Top-class batsmen and fielders, unlike great bowlers, can be mass-produced and the strength of Australian school, club and state cricket will ensure such a production line continues. Excellence in batting and fielding has become, as Ian Chappell once said, institutionalised.
But he goes on to say that while Australia are scrapping rather than dominating, India and England are the likeliest candidates to commit themselves to producing the kind of sustained excellence that West Indies and Australia managed over a long period.

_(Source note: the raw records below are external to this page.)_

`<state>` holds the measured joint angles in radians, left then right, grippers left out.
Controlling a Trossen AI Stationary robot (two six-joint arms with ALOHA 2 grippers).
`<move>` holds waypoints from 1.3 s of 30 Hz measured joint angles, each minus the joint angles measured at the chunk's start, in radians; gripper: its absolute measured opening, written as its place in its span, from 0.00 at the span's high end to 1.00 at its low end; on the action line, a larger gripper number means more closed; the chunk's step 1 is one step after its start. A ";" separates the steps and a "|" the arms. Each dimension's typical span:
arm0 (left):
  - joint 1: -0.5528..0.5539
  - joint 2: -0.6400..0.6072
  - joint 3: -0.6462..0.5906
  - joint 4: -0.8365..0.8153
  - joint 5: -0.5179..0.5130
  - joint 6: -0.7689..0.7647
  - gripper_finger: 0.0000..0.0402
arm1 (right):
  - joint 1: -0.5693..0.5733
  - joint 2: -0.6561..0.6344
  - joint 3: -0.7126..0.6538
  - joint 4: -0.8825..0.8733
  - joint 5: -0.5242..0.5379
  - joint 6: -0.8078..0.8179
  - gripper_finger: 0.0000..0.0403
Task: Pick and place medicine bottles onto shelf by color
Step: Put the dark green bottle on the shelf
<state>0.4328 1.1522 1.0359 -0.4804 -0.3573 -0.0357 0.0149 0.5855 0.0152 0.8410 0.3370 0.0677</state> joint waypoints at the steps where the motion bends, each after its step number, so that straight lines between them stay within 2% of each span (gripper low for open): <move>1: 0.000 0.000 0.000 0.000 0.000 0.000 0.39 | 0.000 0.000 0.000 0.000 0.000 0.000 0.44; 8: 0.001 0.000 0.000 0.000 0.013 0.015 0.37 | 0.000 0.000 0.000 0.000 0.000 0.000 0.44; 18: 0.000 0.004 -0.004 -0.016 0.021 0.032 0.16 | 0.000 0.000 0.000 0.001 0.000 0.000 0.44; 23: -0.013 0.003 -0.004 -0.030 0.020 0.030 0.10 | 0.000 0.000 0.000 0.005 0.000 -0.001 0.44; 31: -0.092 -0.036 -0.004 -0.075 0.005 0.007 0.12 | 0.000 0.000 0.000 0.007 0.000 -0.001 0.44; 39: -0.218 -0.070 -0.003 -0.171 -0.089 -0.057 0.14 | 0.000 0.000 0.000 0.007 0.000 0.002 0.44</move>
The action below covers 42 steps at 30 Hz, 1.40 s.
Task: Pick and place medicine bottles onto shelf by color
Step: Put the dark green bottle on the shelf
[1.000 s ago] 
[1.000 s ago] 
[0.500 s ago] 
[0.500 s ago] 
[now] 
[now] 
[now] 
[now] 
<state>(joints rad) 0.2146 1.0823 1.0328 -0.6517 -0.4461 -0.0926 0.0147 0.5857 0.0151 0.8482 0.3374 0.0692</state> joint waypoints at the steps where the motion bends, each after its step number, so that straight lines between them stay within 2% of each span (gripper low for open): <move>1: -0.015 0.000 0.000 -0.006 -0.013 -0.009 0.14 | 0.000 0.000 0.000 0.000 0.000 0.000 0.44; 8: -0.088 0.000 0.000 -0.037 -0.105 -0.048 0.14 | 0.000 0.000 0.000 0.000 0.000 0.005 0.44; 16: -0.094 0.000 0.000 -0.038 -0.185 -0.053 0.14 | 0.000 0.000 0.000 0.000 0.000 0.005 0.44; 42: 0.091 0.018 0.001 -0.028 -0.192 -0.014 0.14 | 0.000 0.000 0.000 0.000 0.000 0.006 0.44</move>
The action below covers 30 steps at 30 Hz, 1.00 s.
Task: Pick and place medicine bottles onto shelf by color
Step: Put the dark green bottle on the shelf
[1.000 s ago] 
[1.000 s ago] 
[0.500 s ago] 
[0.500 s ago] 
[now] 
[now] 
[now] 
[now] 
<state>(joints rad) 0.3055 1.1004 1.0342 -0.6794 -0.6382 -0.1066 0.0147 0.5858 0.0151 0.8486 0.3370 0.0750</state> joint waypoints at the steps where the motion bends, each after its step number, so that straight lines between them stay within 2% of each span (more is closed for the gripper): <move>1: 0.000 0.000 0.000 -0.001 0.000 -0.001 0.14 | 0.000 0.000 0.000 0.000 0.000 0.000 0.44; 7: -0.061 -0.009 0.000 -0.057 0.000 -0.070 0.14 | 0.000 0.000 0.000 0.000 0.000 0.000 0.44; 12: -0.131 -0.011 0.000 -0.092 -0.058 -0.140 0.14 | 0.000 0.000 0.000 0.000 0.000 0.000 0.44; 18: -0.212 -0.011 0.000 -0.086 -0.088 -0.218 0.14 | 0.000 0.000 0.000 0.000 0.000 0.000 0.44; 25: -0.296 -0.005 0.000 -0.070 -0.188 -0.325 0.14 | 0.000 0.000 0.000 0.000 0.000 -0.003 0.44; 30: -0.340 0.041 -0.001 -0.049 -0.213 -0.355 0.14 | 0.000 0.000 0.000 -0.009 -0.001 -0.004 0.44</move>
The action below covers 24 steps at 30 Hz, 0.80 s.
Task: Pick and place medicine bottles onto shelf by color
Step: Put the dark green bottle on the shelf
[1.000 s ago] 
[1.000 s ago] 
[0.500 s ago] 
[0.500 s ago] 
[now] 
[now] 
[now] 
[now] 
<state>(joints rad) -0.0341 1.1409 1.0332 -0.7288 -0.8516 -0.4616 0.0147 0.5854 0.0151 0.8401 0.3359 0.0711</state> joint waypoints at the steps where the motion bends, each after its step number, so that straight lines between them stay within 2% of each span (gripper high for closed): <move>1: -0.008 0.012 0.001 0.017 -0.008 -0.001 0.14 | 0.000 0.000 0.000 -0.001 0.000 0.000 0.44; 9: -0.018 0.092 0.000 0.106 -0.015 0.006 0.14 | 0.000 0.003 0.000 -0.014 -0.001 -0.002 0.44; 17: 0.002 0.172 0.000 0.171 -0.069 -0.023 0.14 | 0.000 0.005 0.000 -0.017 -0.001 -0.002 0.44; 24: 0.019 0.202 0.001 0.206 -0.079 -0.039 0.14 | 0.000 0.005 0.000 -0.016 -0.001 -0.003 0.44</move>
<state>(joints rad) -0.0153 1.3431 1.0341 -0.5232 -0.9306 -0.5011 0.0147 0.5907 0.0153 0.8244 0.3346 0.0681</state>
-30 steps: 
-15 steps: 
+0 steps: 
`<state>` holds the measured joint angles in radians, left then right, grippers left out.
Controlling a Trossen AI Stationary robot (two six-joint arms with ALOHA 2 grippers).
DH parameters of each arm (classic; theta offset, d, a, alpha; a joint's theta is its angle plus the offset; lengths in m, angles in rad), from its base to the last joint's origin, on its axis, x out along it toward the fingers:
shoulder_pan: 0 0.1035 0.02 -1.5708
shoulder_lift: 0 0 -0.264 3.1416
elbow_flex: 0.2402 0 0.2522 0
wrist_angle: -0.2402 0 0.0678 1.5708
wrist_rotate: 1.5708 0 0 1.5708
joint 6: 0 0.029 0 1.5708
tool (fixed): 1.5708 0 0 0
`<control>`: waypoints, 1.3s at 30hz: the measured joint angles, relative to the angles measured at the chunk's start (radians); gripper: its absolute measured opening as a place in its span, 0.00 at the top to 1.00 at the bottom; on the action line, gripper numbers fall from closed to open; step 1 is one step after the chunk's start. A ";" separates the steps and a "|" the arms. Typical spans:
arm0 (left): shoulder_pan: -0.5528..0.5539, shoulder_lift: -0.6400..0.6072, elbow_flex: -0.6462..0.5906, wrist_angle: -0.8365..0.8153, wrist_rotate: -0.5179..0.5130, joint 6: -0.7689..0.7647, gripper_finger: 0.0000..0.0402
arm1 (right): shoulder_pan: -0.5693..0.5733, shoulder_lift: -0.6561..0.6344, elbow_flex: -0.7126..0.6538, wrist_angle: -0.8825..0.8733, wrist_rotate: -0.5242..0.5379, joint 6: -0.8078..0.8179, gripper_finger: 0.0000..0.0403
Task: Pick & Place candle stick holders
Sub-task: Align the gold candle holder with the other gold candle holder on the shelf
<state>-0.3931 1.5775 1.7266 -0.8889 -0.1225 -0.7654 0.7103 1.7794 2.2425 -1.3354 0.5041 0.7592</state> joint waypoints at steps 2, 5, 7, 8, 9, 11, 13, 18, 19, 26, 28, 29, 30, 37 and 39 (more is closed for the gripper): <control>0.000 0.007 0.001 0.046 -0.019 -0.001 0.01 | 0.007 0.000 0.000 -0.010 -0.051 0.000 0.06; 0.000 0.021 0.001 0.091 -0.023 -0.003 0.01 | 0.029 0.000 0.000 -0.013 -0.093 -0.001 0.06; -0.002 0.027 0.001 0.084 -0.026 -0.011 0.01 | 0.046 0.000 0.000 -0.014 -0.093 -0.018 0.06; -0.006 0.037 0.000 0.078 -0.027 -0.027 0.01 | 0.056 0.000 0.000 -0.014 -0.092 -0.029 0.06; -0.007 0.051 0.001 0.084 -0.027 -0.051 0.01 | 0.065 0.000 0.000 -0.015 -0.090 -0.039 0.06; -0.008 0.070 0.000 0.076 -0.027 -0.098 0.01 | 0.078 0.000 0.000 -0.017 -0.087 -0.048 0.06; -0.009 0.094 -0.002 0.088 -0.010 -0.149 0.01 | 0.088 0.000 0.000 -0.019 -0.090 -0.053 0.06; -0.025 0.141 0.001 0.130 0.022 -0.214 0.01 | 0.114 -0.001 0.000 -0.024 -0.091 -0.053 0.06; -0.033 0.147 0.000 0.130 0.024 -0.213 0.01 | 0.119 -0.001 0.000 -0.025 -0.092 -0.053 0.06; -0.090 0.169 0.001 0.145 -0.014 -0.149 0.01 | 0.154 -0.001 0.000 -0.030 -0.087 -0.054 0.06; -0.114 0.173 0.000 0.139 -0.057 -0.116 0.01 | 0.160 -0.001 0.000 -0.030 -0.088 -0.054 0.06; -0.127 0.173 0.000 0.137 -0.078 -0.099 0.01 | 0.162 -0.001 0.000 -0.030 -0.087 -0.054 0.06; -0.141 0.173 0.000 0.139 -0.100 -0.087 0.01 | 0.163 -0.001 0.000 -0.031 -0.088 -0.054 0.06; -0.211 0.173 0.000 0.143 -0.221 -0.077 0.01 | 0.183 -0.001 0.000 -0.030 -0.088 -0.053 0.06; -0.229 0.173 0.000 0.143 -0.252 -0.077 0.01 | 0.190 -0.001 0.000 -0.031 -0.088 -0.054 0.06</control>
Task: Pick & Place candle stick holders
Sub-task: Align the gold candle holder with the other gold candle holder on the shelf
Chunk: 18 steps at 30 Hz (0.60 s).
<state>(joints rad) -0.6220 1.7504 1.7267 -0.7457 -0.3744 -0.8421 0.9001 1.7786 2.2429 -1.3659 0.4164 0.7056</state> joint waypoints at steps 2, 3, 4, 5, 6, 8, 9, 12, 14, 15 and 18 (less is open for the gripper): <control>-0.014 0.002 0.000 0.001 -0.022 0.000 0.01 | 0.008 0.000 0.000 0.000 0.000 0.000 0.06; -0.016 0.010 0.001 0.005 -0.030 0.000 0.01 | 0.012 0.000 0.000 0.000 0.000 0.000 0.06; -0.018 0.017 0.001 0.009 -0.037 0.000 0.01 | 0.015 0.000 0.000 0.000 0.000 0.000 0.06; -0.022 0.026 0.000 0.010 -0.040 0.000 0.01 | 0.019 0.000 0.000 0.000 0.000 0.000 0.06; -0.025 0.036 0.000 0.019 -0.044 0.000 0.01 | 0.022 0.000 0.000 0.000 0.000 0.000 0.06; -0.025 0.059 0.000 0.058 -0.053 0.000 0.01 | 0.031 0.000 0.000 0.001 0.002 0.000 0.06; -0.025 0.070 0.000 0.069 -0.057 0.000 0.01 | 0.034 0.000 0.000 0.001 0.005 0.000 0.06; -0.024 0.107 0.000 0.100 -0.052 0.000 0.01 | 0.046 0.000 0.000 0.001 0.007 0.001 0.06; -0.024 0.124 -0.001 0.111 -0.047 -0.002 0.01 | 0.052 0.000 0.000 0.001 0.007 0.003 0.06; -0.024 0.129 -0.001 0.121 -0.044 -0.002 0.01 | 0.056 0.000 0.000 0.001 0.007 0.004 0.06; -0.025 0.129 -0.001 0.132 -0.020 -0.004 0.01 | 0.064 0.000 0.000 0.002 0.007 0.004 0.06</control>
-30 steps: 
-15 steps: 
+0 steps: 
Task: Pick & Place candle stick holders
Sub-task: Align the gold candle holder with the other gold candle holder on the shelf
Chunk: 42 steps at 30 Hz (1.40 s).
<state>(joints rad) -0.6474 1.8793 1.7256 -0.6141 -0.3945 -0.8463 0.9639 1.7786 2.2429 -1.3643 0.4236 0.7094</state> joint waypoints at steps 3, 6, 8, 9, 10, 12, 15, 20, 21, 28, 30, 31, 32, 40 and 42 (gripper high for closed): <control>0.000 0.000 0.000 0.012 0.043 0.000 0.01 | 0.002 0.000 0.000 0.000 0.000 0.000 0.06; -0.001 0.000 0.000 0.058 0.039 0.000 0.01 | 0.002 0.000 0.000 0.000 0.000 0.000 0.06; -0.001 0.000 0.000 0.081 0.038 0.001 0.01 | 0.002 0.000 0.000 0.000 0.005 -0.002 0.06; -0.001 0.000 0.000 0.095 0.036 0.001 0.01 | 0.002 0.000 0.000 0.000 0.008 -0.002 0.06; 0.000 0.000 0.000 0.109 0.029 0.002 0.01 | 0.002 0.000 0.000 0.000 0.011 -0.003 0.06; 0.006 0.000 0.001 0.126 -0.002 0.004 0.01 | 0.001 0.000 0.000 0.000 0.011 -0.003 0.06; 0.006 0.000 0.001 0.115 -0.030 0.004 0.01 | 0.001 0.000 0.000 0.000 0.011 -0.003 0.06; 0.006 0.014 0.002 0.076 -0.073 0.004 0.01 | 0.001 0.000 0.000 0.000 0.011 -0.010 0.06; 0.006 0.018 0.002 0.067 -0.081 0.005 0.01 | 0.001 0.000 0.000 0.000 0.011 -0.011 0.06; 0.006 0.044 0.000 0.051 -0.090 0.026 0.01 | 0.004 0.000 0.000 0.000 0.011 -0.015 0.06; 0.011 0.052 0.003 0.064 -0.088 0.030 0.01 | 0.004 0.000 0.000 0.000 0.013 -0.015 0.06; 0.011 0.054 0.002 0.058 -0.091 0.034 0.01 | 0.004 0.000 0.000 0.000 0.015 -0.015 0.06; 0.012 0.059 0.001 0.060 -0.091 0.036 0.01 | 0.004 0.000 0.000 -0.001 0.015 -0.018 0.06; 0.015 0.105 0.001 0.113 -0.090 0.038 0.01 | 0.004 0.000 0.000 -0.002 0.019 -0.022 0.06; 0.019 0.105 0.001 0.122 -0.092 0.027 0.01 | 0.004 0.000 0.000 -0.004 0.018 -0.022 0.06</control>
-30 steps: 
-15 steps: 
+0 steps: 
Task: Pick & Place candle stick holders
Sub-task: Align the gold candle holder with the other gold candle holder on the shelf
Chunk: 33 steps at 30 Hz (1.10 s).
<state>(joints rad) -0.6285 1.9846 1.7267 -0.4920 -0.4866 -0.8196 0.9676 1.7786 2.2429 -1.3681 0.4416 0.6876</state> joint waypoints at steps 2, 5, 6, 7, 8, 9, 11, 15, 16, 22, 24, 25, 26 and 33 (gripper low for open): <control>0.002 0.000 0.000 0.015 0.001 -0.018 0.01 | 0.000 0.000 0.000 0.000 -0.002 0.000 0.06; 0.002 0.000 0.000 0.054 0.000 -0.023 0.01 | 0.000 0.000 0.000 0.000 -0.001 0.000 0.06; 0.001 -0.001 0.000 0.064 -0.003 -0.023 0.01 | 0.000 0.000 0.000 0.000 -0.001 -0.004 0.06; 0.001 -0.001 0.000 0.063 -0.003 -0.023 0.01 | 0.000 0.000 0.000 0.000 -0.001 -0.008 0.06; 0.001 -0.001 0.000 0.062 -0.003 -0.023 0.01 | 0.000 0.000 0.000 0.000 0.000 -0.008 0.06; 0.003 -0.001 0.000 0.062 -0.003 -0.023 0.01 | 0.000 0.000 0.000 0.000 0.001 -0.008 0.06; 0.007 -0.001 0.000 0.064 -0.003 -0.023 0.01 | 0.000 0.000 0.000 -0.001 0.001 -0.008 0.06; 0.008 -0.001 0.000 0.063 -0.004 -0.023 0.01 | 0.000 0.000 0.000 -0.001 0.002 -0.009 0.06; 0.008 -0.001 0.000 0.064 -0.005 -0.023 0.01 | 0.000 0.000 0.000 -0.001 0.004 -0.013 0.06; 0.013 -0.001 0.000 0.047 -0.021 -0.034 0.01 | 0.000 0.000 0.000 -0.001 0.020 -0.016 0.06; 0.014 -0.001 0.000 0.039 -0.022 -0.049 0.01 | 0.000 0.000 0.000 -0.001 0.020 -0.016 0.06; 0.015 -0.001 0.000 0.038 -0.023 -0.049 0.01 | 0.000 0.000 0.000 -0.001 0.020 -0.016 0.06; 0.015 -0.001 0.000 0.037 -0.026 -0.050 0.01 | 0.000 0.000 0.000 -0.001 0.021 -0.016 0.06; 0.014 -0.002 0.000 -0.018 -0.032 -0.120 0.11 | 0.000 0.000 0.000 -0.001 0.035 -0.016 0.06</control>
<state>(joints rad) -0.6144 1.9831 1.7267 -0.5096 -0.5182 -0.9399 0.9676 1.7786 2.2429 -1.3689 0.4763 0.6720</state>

India have a potential champion in Ishant Sharma, the first home pace bowler to win a man-of-the-series award in India since Kapil Dev in 1983, along with a decently stocked fast bowling cupboard and good spinners in Harbhajan Singh and Amit Mishra. England, too, are not short on firepower. It was more than just wicket-taking ability, though, that brought West Indies and Australia their periods of dominance. Each had something extra in their leaders and group of senior players: hunger, passion, desire and single-minded drive to succeed whatever the cost. Neither India nor England have yet shown enough of that, which makes the forthcoming series such a tantalising prospect.
In an interview with the Times of India, Gautam Gambhir is optimistic about India's chances of beating England.
In the Guardian, Duncan Fletcher lists out two challenges that Kevin Pietersen will face in India.
He has to be careful about the way he motivates the guys, he has to find a balance between overdoing it and not doing it enough to keep them going. They don't want to have to say "Get off my back, captain". He also needs to get used to the different field settings required in India. Depending on the line and length you bowl, fields need to be squarer than they are in England as the ball comes on to the bat so slowly That means it's harder to hit down the ground in India and shots you think are going through, say, mid-on end up going through midwicket instead.